La cuarta exposición fue un poco menos variada, ya que Renoir, Sisley y Berthe Morisot estuvieron ausentes. Sin embargo, las contribuciones de Monet y Pissarro continuaron afirmando el papel central del paisaje en el movimiento impresionista. El principal ataque de los críticos lo provocaron los cuadros La Calle Montorgueil en París. Fiesta del 30 junio de 1878 (1878, colección privada, París; W., I, 469) y La calle Saint-Denis en París. Fiesta del 30 junio de 1878 (1878, Museo de Bellas Artes, Rouen; W., I. 470) de Monet. En la reseña crítica de Albert Wolff en Le Figaro, aunque exaltaba la posición excepcional de Monet entre los impresionistas y expresó un cierto gusto por algunos paisajes, llegó a la conclusión categórica de que “…había caído tan bajo que jamás lograría levantarse de nuevo”. Y luego agrega, refiriéndose también a Pissarro: “La velocidad de la obra de estos artistas indica cuán poco necesitan ellos para darse por satisfechos. Monet expone treinta paisajes terminados, podríamos sospechar, en un solo día. Pissarro pintarrajea una docena de cuadros antes del desayuno y expone cuarenta de ellos. ¡Estos hábiles caballeros sí que trabajan rápido! Dos o tres pinceladas caprichosas y de afán con un pincel viejo, la firma, y el cuadro está terminado”.[10] Este era el tipo de comentarios que recibían artistas que habían invertido grandes cantidades de tiempo y energía en la creación de paisajes; artistas llenos de inquietud y de búsqueda.

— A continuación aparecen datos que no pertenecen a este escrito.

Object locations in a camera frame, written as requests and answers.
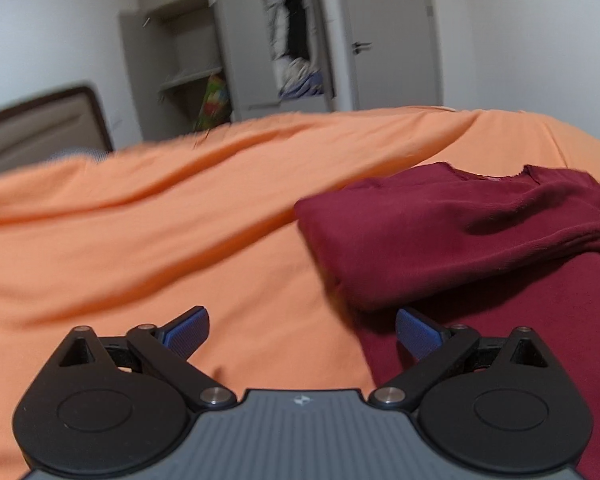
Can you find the maroon red garment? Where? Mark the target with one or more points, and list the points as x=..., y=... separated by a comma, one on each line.
x=493, y=253

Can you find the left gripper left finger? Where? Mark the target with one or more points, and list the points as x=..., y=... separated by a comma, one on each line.
x=111, y=406

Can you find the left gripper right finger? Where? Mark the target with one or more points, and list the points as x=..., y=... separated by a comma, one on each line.
x=491, y=405

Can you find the hanging white jacket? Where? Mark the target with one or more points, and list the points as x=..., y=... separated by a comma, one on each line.
x=277, y=22

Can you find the grey wardrobe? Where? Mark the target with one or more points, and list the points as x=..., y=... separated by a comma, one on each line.
x=172, y=47

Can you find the grey room door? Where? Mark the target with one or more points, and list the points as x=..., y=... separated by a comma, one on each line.
x=394, y=53

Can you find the colourful bag in wardrobe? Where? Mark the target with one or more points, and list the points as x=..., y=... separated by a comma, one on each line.
x=215, y=106

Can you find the hanging black garment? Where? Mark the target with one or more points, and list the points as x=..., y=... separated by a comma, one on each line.
x=297, y=37

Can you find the brown padded headboard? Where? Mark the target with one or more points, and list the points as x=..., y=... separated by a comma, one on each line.
x=66, y=121

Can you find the orange bed sheet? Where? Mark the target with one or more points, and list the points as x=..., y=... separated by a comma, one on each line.
x=151, y=231

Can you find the pile of clothes in wardrobe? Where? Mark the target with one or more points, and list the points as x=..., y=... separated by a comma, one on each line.
x=296, y=78

Los panoramas urbanos de Monet en la cuarta exposición revelan cambios conceptuales y de estilo. Las calles de Montorgueil y Saint Denis habían sido decoradas para la Exposición Universal. Para hacer los cuadros, Monet adoptó un punto de vista similar al que usó en Boulevard des Capucines, mirando hacia abajo desde un balcón (hoy día no se acostumbra a declarar la posición desde la cual se pintaron los cuadros). El artista inmediatamente lanza al espectador a las profundidades de las calles, llenas de banderas que se agitan al viento; la alegría de la muchedumbre, que blande banderas de color azul, blanca y rojo, la atención del tema de la calle en sí mismo. En el Boulevard des Capucines se podían distinguir los elementos que confluían en la ciudad: las casas inundadas de luz, los árboles del Boulevard, los carruajes y las figuras de los peatones. Pero en este otro cuadro el espectador no tiene oportunidad de divisar detalles de nada. Desde los techos de las edificaciones hasta las vitrinas de las tiendas, todo está atiborrado de banderas. Por lo tanto, no es del todo reprochable que los comentaristas ignoraran los extensos títulos que tenían estos cuadros y que los reemplazaran por uno corto, como Banderas. Los panoramas de la estación de Saint-Lazare mostraban nuevos desarrollos en la personalidad pictórica de Monet. Aquí había pinceladas fuertes que incluso a veces “fragmentaban” la imagen. De igual manera, en Banderas, las pinceladas en forma de coma eran frenéticas, huellas enérgicas de un pincel que literalmente fustiga el lienzo, y de colores, como el rojo, que trasciende con vigor y seguridad. Con la permanente preocupación de expresar la luz y la atmósfera, Monet llegó a adquirir, a finales de la década de 1870 y comienzos de la siguiente, una gran expresividad en el color y fuerza en la pincelada.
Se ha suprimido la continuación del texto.